A Texas megachurch held a candidates’ forum that the Fort Worth Star-Telegram called a Baptist free-for-all. Fiorina and Bush talked about their faith journeys. Baptist pastor and former Arkansas Gov. Mike Huckabee drew cheers for saying the Islamic State must be defeated “or they will kill us.”

Then Ted Cruz, Texas’ junior U.S. senator and the son of a preacher, fired up the crowd when he said, “Our constitutional rights are under assault” and “2016 is going to be a religious liberty election.”

Ohio Gov. John Kasich hasn’t appeared at those evangelicals’ events. Nor did he join those willing to allow a government shutdown in order to defund Planned Parenthood, “because I don’t think it’s going to work out.”

Florida Sen. Marco Rubio is rising steadily in the polls, in part, says ThinkProgress.org, because voters like “spiritually fluent” candidates.
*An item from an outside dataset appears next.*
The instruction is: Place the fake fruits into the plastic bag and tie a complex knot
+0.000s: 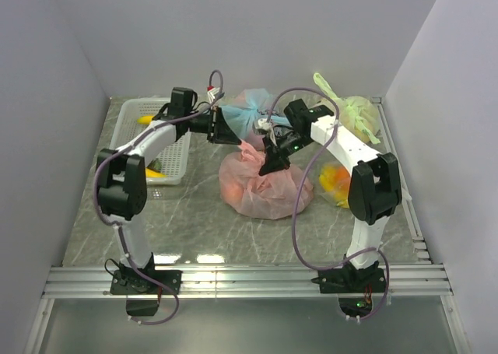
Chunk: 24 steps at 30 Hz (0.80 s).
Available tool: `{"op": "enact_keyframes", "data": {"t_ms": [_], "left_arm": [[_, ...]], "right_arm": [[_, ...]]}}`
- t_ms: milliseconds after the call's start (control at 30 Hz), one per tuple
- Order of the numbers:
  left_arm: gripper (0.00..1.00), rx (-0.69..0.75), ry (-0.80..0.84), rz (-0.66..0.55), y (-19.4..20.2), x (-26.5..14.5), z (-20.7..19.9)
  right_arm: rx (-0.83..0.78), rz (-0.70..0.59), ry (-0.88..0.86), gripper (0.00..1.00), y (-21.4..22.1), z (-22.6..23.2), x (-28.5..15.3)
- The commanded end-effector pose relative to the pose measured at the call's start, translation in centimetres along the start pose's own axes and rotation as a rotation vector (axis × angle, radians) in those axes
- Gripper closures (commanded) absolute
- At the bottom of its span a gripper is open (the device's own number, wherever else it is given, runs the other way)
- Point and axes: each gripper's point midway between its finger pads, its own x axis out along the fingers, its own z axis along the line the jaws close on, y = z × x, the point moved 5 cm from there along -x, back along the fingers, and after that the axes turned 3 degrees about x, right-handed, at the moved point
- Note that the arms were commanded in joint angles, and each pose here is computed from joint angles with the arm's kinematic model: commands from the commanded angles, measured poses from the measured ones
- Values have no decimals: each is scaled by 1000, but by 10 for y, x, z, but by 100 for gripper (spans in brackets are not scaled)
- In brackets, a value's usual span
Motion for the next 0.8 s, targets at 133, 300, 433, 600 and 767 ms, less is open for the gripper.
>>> {"op": "enact_keyframes", "data": {"t_ms": [133, 300, 433, 600, 767], "left_arm": [[100, 273, -259, -237, 6, -48, -31], [100, 350, -239, -144, 36, -26, -41], [100, 386, -201, -51, 62, 4, -47], [100, 422, -144, 33, 96, 42, -51], [100, 486, -146, 97, 116, 69, -50]], "right_arm": [[656, -272, -244, 100, -5, 28, -22], [835, -394, -332, 100, -3, 22, -21], [876, -394, -341, 100, -1, 17, -20], [912, -378, -315, 100, 7, 3, -22], [1033, -311, -252, 100, 11, -4, -22]]}}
“He has direct, personal affiliations with all three major pillars of the Religious Right — Catholicism, Mormonism, and evangelical Protestantism,” ThinkProgress said.

Rubio, who is Catholic, nonetheless disagrees with Pope Francis on key points. The day the pontiff addressed Congress, calling for attention to climate change and income inequality, Rubio was on Fox News pointing out that Francis is infallible on faith and morals, not on politics, science or economics.

New Jersey Gov. Chris Christie and Kentucky Sen. Rand Paul are campaigning — so far — without making their religious views a significant part of their presidential run.